Writing Fuzz Harnesses¶
A harness is a thin wrapper that feeds Crucible-generated inputs to a target parser. Crucible provides ready-made harnesses for libFuzzer, AFL++, and Go native fuzzing, but you may need custom harnesses for new targets.
Harness Architecture¶
graph LR
A[Crucible Corpus] --> B[Fuzzer Engine]
B --> C[Harness]
C --> D[Target Parser]
D --> E{Crash?}
E -->|Yes| F[ASAN Output]
E -->|No| B The harness is responsible for:
- Receiving fuzzer input (byte array)
- Writing it to a temp file (most GGUF parsers take file paths)
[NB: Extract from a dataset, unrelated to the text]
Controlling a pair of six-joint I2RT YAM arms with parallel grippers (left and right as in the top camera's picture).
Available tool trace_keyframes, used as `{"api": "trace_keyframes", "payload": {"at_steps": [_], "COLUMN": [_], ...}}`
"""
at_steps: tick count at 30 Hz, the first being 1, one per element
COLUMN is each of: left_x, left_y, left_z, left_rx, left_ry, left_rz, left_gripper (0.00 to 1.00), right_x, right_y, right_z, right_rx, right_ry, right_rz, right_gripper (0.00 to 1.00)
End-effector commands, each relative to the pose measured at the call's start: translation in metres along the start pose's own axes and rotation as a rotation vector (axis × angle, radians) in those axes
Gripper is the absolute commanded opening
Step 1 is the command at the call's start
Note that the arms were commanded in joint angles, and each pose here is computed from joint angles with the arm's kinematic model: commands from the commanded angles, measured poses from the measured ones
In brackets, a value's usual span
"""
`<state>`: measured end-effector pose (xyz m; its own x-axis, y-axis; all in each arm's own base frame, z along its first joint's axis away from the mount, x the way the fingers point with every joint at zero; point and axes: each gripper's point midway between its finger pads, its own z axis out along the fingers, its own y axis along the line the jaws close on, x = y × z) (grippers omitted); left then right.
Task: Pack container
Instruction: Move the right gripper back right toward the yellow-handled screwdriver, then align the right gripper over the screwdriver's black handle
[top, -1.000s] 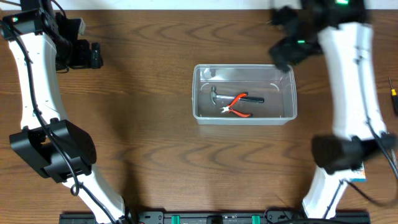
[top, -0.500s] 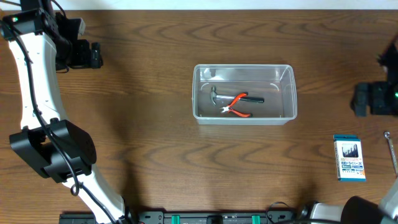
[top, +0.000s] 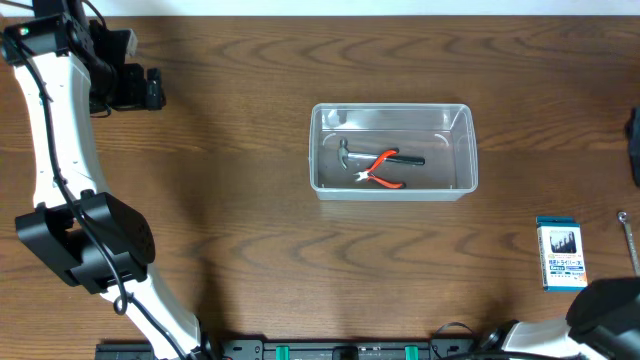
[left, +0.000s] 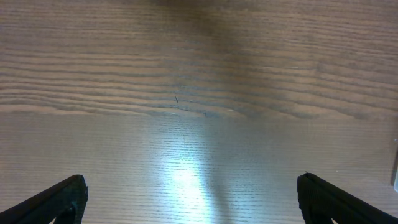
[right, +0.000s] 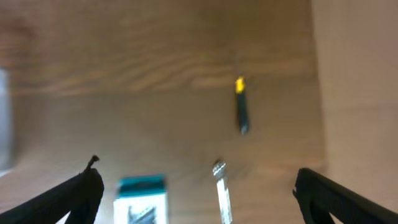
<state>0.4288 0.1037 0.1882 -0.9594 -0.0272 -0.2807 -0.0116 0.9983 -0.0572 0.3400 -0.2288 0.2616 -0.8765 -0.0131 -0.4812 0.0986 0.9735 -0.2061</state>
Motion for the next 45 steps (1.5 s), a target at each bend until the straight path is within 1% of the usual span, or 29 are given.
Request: {"api": "trace_keyframes", "payload": {"at_steps": [1,4,10,16,20,28,36,41,45], "left_x": [0.003,0.003,0.003,0.003,0.003,0.003,0.003,0.003,0.003], "left_y": [-0.001,-0.001,-0.001,-0.001,-0.001,-0.001,-0.001,-0.001,-0.001], "left_z": [0.006,0.006,0.006,0.006,0.006,0.006,0.006,0.006,0.006], "left_rx": [0.017,0.017,0.017,0.017,0.017,0.017,0.017,0.017,0.017], "left_ry": [0.018,0.018,0.018,0.018,0.018,0.018,0.018,0.018,0.018], "left_rz": [-0.008,-0.008,-0.008,-0.008,-0.008,-0.008,-0.008,-0.008,-0.008], "left_gripper": [0.98,0.98,0.98,0.98,0.98,0.98,0.98,0.98,0.98], "right_x": [-0.001,0.009,0.026,0.037,0.044,0.059,0.074,0.077,0.085], "right_y": [-0.005,-0.001,0.006,0.003,-0.005,-0.029,-0.057,-0.058,-0.054], "right_z": [0.025,0.048,0.089,0.122,0.14,0.156,0.158,0.168,0.183], "right_rx": [-0.013,-0.057,-0.115,-0.132,-0.156,-0.15,-0.109,-0.096,-0.089], "right_ry": [0.025,0.083,0.185,0.265,0.302,0.318,0.315,0.329,0.377], "right_rz": [-0.146,-0.137,-0.027,-0.019,-0.052,-0.099,-0.003,0.066,0.087], "right_gripper": [0.99,0.99,0.99,0.99,0.99,0.99,0.99,0.99,0.99]}}
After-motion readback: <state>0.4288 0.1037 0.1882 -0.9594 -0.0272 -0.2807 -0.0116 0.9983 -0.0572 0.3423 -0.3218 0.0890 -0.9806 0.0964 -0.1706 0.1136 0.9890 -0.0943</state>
- Calling the target parser function
- Exercising additional code paths if parsing succeeds
- Cleaning up
libFuzzer Harness Template¶
harness.c
#include <stddef.h>
#include <stdint.h>
#include <unistd.h>
#include "ggml.h" // Target's header
int LLVMFuzzerTestOneInput(const uint8_t *data, size_t size) {
if (size < 24) return 0; // Min GGUF header size
// Write to temp file
char path[] = "/tmp/fuzz-XXXXXX";
int fd = mkstemp(path);
if (fd < 0) return 0;
write(fd, data, size);
close(fd);
// Call target function
// TODO: Replace with your target's GGUF loading function
struct gguf_init_params params = {.no_alloc = true, .ctx = NULL};
struct gguf_context *ctx = gguf_init_from_file(path, params);
if (ctx) {
// Exercise additional paths
// TODO: Call getters, iterate metadata, etc.
gguf_free(ctx);
}
unlink(path);
return 0;
}
Build with:
clang -g -O1 -fsanitize=fuzzer,address,undefined \
target_sources.c harness.c \
-o my-harness -lstdc++ -lm
AFL++ Harness Template¶
harness.c
#include "ggml.h"
__AFL_FUZZ_INIT();
int main(void) {
__AFL_INIT();
unsigned char *buf = __AFL_FUZZ_TESTCASE_BUF;
while (__AFL_LOOP(10000)) {
int len = __AFL_FUZZ_TESTCASE_LEN;
if (len < 24) continue;
char path[] = "/tmp/afl-XXXXXX";
int fd = mkstemp(path);
write(fd, buf, len);
close(fd);
// TODO: Call your target parser
struct gguf_init_params p = {.no_alloc = true, .ctx = NULL};
struct gguf_context *ctx = gguf_init_from_file(path, p);
if (ctx) gguf_free(ctx);
unlink(path);
}
return 0;
}
Go Native Fuzz Template¶
fuzz_test.go
func FuzzMyParser(f *testing.F) {
// Add seeds
f.Add(minimalGGUFBytes)
f.Fuzz(func(t *testing.T, data []byte) {
// TODO: Call your Go GGUF parser
result, err := myparser.Parse(data)
if err != nil {
return // Invalid input, expected
}
// Exercise parsed result
_ = result
})
}
Key Considerations¶
Sanitizers¶
Always compile with sanitizers enabled:
| Sanitizer | Flag | Detects |
|---|---|---|
| AddressSanitizer | -fsanitize=address | Heap/stack overflows, use-after-free |
| UndefinedBehaviorSanitizer | -fsanitize=undefined | Integer overflow, null deref |
| MemorySanitizer | -fsanitize=memory | Uninitialized reads |
ASAN + AFL++
For AFL++, use AFL_USE_ASAN=1 environment variable instead of passing -fsanitize=address directly.
Performance¶
- Use
no_alloc = trueto skip tensor data allocation — still hits all parsing bugs - Cap iteration counts (e.g.,
i < 100) to avoid timeouts on malformed files with huge counts - Clean up temp files to avoid filling
/tmp/
Coverage¶
Exercise as many code paths as possible after successful parsing:
- Iterate metadata keys and call type-specific getters
- Iterate tensor info and read names/offsets
- Call any validation or size-calculation functions